There are bunch of scripts developed to summarise the result of each sample and create final tables. This phage is more dependent on which PCR primers were used in terms of filtering out the results using read counts, length of amplicon and percent identity with database sequence. The script summaryTables.pl can create these tables in folder summary. To run it:
perl scripts/summaryTables.pl example.samplesheet.txt
summary.discarded.txt, summary.txt and summary_read_counts.tsv are the main tables that has the information of all samples in single file. While the summary folder has the summary tables and fasta file created for individual samples.
#Running remote blast on NCBI NR database:
perl scripts/remote.blast.pl example.samplesheet.txt
This script runs blast remotely on ncbi nr database for all filtered sequences of all samples. There will be nr.blast.tsv files created for individual sampels in summary folder.

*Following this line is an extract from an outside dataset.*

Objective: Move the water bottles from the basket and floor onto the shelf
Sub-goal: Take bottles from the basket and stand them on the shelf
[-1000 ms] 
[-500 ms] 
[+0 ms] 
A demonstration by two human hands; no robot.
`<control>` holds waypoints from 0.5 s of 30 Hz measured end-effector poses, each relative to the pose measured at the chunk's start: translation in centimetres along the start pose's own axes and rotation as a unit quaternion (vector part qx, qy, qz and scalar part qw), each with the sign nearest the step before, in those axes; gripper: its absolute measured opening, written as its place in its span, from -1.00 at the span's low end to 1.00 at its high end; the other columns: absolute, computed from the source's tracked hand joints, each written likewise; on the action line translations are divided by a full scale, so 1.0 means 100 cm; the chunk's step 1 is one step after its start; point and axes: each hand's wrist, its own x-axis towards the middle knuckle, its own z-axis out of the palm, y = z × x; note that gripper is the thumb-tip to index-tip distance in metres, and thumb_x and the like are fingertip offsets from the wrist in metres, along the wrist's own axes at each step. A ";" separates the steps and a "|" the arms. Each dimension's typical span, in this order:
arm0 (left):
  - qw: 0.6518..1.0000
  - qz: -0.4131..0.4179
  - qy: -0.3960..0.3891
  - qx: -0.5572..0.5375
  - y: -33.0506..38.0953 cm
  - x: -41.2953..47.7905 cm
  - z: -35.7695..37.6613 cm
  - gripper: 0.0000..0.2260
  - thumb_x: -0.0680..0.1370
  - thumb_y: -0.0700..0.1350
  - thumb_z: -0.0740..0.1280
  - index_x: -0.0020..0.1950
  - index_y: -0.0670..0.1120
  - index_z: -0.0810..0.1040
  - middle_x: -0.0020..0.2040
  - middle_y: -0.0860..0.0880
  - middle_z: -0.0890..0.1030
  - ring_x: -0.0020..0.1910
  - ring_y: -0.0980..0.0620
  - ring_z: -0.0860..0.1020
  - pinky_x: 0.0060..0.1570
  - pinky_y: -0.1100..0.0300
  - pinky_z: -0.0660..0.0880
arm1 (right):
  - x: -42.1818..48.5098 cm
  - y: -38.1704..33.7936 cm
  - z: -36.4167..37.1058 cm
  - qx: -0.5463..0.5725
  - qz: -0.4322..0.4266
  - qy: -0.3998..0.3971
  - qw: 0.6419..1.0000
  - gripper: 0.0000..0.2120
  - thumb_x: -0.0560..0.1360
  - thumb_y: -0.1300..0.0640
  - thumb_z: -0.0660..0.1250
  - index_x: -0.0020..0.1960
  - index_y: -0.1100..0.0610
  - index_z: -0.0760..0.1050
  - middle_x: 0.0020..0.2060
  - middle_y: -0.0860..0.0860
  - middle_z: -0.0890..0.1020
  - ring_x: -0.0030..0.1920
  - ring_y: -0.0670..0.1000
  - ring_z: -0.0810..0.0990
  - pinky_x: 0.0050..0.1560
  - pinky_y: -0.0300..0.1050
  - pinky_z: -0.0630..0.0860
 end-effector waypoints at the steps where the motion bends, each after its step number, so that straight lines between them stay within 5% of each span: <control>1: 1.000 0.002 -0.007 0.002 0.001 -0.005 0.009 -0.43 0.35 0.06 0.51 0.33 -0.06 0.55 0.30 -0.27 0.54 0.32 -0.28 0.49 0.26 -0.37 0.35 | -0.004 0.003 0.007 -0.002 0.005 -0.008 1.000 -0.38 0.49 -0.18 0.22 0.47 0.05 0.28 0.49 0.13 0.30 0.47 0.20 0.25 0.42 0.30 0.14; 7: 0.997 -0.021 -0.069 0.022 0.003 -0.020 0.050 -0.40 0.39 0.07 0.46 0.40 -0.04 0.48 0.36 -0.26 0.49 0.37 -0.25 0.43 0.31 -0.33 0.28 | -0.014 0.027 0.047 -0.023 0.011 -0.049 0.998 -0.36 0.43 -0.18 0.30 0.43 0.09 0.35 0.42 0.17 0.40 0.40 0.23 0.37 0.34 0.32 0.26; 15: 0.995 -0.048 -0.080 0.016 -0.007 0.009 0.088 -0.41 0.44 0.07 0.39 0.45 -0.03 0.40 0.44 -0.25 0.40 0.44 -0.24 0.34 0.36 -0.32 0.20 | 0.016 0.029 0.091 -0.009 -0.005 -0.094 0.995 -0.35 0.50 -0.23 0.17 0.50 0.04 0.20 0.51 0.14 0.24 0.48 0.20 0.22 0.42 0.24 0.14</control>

This pipeline is developed based on the following study: The reference paper is: Deepali Vasoya, Andy Law, Paolo Motta, Mingyan Yu, Adrian Muwonge, Elizabeth Cook, Xiaoying Li, Karen Bryson, Amanda MacCallam, Tatjana Sitt, PhilipToye, Barend Bronsvoort, Mick Watson, W. Ivan Morrison and Timothy Connelley. "Rapid identification of bovine MHCI haplotypes in genetically divergent cattle populations Using Next-Generation Sequencing."